#### Exercise aim:
Only lines containing the word "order" belong in the answer; copy each one from the records.

+===+

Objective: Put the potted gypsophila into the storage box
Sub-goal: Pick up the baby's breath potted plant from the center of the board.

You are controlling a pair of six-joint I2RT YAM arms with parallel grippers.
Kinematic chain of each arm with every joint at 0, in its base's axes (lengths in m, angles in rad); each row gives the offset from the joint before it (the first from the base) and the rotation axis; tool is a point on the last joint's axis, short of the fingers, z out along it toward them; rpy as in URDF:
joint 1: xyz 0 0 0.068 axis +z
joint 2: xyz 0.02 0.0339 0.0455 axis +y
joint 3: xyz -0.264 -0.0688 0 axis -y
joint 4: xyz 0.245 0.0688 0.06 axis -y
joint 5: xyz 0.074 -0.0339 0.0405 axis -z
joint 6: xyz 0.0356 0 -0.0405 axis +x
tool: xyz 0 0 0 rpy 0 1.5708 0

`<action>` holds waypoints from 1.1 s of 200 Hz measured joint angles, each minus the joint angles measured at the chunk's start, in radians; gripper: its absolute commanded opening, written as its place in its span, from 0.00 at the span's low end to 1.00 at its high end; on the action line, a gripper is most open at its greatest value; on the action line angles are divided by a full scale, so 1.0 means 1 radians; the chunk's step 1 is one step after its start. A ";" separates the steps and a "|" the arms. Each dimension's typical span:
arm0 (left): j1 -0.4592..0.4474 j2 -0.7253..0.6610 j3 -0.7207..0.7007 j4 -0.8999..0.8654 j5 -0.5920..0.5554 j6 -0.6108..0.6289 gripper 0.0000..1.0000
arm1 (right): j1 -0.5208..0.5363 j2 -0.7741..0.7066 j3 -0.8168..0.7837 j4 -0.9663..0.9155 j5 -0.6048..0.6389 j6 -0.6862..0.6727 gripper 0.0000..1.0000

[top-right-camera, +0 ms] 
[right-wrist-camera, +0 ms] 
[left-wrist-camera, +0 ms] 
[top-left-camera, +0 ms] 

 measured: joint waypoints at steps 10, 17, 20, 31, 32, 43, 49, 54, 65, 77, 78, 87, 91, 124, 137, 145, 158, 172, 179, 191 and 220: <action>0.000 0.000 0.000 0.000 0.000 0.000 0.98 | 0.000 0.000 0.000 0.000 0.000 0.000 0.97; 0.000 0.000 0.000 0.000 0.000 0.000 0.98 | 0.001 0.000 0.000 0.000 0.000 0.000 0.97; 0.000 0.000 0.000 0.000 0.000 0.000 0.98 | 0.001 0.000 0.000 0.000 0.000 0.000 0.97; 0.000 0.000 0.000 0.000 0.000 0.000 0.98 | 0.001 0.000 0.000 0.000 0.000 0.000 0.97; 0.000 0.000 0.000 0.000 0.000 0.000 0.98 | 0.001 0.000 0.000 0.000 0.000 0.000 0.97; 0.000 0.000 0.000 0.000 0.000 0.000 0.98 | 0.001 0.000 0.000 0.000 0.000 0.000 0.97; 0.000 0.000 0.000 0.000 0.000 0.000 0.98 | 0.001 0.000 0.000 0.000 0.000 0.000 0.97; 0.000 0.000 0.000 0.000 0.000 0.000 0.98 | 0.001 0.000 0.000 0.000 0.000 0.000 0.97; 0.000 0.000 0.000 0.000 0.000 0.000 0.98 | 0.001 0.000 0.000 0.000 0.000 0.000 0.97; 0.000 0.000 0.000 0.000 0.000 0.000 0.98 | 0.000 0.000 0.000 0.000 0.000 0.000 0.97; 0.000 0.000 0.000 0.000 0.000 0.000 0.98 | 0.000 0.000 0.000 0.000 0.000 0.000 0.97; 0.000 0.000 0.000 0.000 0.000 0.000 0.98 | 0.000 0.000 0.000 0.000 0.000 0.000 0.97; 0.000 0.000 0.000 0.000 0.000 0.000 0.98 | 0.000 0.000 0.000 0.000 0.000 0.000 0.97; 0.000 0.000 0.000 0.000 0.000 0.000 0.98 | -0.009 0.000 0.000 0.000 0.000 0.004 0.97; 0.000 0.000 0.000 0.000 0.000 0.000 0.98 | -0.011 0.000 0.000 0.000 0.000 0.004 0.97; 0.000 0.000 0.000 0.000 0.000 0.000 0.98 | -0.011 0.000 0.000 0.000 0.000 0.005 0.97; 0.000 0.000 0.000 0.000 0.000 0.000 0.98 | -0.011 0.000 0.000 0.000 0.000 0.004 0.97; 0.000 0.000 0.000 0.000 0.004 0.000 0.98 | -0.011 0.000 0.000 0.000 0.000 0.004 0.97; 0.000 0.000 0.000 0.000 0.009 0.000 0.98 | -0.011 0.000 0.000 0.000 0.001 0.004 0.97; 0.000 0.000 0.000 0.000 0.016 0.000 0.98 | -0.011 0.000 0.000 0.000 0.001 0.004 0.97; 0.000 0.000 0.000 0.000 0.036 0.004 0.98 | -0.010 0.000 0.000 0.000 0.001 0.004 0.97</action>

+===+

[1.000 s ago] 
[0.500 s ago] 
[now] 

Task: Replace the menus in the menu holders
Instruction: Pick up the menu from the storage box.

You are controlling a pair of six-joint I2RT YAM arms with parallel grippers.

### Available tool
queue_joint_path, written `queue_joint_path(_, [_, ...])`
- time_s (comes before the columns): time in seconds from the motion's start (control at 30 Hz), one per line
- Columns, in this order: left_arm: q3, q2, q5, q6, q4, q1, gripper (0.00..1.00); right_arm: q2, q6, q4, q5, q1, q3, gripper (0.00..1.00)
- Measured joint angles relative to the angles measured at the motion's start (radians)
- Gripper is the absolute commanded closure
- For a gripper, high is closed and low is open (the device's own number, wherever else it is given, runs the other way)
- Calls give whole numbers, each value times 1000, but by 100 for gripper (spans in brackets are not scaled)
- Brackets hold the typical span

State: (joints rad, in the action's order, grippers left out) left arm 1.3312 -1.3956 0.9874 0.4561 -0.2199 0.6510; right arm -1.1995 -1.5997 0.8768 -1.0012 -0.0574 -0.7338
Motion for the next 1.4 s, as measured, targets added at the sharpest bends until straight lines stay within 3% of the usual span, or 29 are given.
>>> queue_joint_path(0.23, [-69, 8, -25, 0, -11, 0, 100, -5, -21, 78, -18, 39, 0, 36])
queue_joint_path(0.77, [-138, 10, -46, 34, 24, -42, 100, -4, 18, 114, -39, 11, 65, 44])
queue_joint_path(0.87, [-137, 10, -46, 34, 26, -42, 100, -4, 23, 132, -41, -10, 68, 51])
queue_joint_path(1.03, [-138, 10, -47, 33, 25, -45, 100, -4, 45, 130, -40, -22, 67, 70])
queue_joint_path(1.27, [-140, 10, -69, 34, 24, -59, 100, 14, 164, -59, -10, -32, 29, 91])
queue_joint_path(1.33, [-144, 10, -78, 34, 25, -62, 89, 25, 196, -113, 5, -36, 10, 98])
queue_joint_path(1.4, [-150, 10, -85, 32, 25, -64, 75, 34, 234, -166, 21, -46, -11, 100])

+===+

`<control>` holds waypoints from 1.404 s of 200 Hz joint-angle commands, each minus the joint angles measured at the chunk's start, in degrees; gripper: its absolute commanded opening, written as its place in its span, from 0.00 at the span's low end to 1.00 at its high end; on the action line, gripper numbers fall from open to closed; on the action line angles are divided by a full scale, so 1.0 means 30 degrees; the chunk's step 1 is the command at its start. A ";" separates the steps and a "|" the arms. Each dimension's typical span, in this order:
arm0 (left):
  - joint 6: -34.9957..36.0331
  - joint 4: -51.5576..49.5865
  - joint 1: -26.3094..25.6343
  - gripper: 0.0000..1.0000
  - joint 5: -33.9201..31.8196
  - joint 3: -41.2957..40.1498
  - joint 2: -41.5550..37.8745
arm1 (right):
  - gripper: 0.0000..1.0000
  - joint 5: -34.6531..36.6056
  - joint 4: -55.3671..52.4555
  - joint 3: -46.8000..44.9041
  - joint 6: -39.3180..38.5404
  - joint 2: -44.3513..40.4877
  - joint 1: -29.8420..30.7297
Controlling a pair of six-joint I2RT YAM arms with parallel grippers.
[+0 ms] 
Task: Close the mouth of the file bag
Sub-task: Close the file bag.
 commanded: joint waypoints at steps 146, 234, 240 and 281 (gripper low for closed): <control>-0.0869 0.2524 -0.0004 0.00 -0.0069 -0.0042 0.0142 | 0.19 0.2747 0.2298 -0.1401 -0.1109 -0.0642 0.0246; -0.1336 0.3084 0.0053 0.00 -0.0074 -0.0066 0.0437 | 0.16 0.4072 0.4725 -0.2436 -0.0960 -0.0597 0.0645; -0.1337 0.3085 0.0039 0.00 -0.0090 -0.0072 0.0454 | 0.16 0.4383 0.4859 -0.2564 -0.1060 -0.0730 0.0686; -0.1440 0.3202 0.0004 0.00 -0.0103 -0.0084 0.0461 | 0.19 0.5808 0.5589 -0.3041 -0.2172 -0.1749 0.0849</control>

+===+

#### Response area:
- Columns, in this order: left_arm: q3, q2, q5, q6, q4, q1, gripper (0.00..1.00); right_arm: q2, q6, q4, q5, q1, q3, gripper (0.00..1.00)
State: (joints rad, in the action's order, grippers left out) left arm 1.3312 -1.3956 0.9874 0.4561 -0.2199 0.6510; right arm -1.1995 -1.5997 0.8768 -1.0012 -0.0574 -0.7338
`<control>` holds waypoints from 1.404 s of 200 Hz joint-angle commands, each minus the joint angles measured at the chunk's start, in degrees; gripper: its absolute commanded opening, written as its place in its span, from 0.00 at the span's low end to 1.00 at its high end; on the action line, gripper numbers fall from open to closed; on the action line angles are divided by a full scale, so 1.0 means 30 degrees; the chunk's step 1 is the command at its start. A ";" separates the steps and a "|" the arms. Each dimension's typical span, in this order:

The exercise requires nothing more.